**ASSIGNMENT**
When you reach the line containing "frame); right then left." in the entries below, begin reproducing lines exactly, and stop once the line containing "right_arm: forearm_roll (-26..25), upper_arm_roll" is done.

**EXTRACTED ENTRIES**
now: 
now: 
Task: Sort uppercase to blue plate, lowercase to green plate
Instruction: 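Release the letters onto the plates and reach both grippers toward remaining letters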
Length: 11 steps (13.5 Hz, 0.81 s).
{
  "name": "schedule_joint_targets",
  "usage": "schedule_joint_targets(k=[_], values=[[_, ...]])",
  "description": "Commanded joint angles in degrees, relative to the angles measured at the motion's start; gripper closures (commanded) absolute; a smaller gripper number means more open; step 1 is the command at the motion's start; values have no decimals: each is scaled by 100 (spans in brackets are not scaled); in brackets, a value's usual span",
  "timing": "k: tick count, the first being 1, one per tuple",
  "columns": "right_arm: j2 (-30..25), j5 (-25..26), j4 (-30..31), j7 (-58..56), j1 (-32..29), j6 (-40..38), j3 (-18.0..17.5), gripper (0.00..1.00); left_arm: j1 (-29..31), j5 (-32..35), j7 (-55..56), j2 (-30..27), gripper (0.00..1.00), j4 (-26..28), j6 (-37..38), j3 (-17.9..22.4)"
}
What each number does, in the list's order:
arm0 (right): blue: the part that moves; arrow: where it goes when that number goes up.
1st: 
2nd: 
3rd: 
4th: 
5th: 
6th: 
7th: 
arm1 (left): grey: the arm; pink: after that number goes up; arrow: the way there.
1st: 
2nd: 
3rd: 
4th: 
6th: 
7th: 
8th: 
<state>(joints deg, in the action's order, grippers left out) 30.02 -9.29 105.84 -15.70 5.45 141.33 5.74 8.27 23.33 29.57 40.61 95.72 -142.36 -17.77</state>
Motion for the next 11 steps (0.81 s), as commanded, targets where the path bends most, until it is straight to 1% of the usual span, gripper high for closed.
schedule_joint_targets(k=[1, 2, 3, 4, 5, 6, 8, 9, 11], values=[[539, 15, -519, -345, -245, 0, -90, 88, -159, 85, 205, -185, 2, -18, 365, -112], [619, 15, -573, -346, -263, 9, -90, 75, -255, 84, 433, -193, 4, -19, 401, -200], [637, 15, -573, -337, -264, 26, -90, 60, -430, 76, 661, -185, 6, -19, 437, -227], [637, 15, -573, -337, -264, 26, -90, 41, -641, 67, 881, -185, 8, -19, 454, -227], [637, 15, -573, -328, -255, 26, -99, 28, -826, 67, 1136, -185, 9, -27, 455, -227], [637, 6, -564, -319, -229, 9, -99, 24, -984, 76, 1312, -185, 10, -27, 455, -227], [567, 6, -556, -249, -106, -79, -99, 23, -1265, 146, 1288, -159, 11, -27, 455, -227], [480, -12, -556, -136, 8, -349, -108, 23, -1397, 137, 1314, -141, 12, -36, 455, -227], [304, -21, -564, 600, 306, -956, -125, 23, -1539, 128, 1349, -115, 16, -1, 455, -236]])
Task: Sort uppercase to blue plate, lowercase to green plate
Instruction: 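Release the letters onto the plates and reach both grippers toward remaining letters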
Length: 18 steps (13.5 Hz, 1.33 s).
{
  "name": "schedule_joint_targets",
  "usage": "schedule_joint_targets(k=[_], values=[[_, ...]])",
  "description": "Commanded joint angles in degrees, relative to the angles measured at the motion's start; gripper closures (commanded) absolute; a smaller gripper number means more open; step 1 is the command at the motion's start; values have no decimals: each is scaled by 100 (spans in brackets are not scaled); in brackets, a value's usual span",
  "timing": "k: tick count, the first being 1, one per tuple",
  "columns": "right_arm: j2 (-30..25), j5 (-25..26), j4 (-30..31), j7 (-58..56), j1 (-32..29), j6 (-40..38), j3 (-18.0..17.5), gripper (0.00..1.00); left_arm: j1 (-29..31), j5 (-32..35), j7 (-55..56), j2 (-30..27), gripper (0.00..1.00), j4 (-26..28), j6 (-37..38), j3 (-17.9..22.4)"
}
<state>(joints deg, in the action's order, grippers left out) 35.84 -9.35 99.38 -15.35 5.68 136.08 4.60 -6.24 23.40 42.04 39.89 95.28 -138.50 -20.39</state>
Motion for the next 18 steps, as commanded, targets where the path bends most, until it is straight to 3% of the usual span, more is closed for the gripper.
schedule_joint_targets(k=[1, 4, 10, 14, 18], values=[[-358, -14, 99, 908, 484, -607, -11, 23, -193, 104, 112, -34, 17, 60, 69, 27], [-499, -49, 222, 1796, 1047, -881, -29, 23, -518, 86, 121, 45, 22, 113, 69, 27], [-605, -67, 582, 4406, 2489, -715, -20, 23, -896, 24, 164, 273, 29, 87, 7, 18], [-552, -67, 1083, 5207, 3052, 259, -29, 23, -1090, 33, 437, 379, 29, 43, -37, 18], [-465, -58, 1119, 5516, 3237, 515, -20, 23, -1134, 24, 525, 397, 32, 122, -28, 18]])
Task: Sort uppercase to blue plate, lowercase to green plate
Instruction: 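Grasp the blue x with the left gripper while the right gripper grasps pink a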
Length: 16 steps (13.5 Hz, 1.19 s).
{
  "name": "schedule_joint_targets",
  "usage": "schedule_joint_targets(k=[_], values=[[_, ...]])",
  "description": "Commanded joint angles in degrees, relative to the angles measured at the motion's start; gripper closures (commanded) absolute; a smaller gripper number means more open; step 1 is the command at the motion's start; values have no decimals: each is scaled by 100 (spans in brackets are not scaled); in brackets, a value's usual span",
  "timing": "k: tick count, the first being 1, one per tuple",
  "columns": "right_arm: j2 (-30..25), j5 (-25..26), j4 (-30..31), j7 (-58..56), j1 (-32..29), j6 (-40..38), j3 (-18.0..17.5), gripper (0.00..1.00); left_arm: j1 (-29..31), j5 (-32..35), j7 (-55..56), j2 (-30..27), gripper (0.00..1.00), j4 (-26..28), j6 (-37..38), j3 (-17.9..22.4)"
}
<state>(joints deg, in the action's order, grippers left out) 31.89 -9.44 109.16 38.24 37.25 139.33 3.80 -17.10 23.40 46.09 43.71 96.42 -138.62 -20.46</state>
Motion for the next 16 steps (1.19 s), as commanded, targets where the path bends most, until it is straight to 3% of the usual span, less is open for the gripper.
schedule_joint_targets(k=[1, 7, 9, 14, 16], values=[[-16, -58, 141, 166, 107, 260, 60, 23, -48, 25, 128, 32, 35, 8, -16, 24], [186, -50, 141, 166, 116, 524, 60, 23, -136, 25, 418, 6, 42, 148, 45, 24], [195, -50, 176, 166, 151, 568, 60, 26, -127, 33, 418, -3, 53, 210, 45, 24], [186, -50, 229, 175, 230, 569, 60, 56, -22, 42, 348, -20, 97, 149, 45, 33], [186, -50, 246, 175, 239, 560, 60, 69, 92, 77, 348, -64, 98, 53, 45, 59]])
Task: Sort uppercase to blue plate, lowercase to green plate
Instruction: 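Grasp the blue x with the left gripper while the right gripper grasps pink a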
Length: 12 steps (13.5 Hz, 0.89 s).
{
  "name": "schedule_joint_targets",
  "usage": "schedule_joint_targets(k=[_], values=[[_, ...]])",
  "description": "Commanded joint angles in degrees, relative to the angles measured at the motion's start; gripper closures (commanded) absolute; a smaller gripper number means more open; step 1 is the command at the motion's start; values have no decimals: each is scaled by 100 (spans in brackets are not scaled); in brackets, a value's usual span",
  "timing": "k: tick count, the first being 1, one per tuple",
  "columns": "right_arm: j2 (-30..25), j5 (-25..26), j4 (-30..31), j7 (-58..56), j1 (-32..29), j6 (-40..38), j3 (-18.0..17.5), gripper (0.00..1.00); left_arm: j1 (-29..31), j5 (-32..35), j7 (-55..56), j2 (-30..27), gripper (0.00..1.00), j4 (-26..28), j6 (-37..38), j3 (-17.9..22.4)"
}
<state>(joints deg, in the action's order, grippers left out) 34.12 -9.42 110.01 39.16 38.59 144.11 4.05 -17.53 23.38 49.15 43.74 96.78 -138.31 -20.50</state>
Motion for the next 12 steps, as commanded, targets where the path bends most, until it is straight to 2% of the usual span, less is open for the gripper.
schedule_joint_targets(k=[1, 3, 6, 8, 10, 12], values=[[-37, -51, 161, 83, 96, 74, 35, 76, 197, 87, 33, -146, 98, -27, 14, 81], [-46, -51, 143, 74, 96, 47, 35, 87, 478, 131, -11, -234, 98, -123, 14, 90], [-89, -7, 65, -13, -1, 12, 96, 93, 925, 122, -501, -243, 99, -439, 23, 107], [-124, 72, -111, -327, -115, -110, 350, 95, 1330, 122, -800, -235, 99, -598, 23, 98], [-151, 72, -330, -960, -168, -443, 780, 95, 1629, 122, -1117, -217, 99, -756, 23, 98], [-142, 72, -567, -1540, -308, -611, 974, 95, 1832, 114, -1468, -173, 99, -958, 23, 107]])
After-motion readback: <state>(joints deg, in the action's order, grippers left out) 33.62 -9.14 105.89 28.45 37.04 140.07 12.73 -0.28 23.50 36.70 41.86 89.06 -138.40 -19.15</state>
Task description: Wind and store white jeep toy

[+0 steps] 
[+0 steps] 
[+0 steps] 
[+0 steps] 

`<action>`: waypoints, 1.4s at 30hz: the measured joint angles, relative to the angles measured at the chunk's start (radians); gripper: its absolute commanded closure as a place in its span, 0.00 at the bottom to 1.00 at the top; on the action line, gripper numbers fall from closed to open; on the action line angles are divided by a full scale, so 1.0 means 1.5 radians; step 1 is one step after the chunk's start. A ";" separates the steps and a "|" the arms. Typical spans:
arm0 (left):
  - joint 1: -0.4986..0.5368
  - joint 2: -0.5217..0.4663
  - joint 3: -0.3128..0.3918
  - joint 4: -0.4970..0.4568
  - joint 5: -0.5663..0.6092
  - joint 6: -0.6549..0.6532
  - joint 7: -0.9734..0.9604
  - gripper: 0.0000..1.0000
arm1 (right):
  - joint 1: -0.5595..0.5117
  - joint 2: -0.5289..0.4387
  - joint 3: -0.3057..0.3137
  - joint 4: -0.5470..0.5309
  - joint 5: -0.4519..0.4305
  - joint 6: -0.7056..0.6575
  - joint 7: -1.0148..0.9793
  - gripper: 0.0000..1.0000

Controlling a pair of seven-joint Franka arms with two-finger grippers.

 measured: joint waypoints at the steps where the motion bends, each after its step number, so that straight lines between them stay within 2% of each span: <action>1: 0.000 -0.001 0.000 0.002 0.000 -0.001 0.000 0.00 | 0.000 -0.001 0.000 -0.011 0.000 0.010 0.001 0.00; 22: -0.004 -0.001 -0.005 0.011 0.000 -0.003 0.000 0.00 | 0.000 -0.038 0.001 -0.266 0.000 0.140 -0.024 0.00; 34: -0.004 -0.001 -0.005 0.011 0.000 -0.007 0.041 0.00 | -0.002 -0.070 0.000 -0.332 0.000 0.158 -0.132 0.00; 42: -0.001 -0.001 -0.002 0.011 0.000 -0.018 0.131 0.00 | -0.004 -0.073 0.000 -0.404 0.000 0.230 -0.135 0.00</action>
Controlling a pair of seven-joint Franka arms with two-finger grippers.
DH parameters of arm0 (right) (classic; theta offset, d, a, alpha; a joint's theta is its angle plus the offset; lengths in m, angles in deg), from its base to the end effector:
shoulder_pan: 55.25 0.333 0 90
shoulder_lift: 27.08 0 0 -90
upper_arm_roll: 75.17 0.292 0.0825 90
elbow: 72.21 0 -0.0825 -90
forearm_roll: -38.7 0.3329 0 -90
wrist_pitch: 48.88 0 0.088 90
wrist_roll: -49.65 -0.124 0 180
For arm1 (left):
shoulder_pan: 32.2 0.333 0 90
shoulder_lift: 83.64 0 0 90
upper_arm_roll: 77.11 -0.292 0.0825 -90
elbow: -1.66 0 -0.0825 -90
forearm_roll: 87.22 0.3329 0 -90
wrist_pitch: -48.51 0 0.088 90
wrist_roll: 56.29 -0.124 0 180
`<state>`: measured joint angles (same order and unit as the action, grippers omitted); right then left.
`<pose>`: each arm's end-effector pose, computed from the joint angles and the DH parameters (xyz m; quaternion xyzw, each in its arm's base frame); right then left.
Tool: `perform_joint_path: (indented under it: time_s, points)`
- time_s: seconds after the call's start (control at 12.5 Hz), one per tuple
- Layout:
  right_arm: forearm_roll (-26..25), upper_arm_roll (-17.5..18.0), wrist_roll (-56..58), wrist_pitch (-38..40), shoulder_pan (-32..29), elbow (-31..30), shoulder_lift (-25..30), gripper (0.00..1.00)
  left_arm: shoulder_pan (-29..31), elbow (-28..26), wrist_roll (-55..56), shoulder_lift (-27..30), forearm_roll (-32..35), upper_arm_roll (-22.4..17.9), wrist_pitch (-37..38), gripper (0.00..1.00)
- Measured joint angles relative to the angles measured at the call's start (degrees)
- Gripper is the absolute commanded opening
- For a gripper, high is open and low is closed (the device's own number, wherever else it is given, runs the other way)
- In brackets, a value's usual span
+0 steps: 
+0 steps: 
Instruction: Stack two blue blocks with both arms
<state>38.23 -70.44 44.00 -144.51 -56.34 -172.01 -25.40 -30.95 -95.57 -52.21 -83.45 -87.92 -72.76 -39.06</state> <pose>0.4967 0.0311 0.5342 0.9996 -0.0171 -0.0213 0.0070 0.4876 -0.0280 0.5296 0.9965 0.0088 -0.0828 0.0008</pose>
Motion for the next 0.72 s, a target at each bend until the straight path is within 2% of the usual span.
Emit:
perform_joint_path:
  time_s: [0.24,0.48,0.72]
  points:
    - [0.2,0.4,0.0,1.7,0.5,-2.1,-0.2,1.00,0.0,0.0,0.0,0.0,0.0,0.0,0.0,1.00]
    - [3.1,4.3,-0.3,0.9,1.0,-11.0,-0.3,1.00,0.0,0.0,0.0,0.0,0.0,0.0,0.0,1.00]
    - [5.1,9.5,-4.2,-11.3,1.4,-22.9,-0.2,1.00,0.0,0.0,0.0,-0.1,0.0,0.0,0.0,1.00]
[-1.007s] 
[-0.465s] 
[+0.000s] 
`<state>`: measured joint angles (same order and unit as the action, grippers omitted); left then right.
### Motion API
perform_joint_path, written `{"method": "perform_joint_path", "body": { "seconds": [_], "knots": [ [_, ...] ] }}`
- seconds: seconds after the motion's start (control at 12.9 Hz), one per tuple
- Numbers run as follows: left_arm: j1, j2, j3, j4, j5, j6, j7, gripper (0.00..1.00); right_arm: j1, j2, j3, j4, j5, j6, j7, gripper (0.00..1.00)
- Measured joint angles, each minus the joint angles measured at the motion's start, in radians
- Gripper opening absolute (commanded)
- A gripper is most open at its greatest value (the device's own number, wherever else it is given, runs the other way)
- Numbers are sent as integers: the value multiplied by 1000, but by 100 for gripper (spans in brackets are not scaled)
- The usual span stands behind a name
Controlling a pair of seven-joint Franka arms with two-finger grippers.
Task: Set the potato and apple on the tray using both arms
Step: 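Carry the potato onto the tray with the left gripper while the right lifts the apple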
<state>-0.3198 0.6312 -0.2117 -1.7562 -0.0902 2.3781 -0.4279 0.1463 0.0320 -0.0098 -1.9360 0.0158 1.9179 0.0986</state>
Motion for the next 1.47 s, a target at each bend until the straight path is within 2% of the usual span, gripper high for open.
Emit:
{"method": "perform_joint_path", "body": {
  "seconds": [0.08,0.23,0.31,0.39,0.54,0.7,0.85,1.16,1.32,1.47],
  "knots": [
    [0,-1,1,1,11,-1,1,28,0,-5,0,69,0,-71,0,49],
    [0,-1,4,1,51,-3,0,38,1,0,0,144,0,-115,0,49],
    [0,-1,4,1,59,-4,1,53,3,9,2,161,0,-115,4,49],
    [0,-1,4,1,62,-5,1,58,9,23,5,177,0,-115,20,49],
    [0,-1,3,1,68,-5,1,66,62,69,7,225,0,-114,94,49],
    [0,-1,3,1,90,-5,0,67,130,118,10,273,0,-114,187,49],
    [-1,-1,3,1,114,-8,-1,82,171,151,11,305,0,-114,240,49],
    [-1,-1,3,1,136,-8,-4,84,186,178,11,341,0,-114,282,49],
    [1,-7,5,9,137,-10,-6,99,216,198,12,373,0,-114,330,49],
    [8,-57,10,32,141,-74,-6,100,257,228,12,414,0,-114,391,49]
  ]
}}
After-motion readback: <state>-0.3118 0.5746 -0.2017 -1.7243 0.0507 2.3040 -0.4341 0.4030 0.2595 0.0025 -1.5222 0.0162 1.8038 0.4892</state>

**TASK RESPONSE**
`<pose>`: each arm's end-effector pose, computed from the joint angles and the DH parameters (xyz m; quaternion xyzw, each in its arm's base frame); right then left.
Tool: `perform_joint_path: (indented under it: time_s, points)`
- time_s: seconds after the call's start (control at 12.5 Hz), one per tuple
- Layout:
  right_arm: forearm_roll (-26..25), upper_arm_roll (-17.5..18.0), wrist_roll (-56..58), wrist_pitch (-38..40), shoulder_pan (-32..29), elbow (-31..30), shoulder_lift (-25..30), gripper (0.00..1.00)

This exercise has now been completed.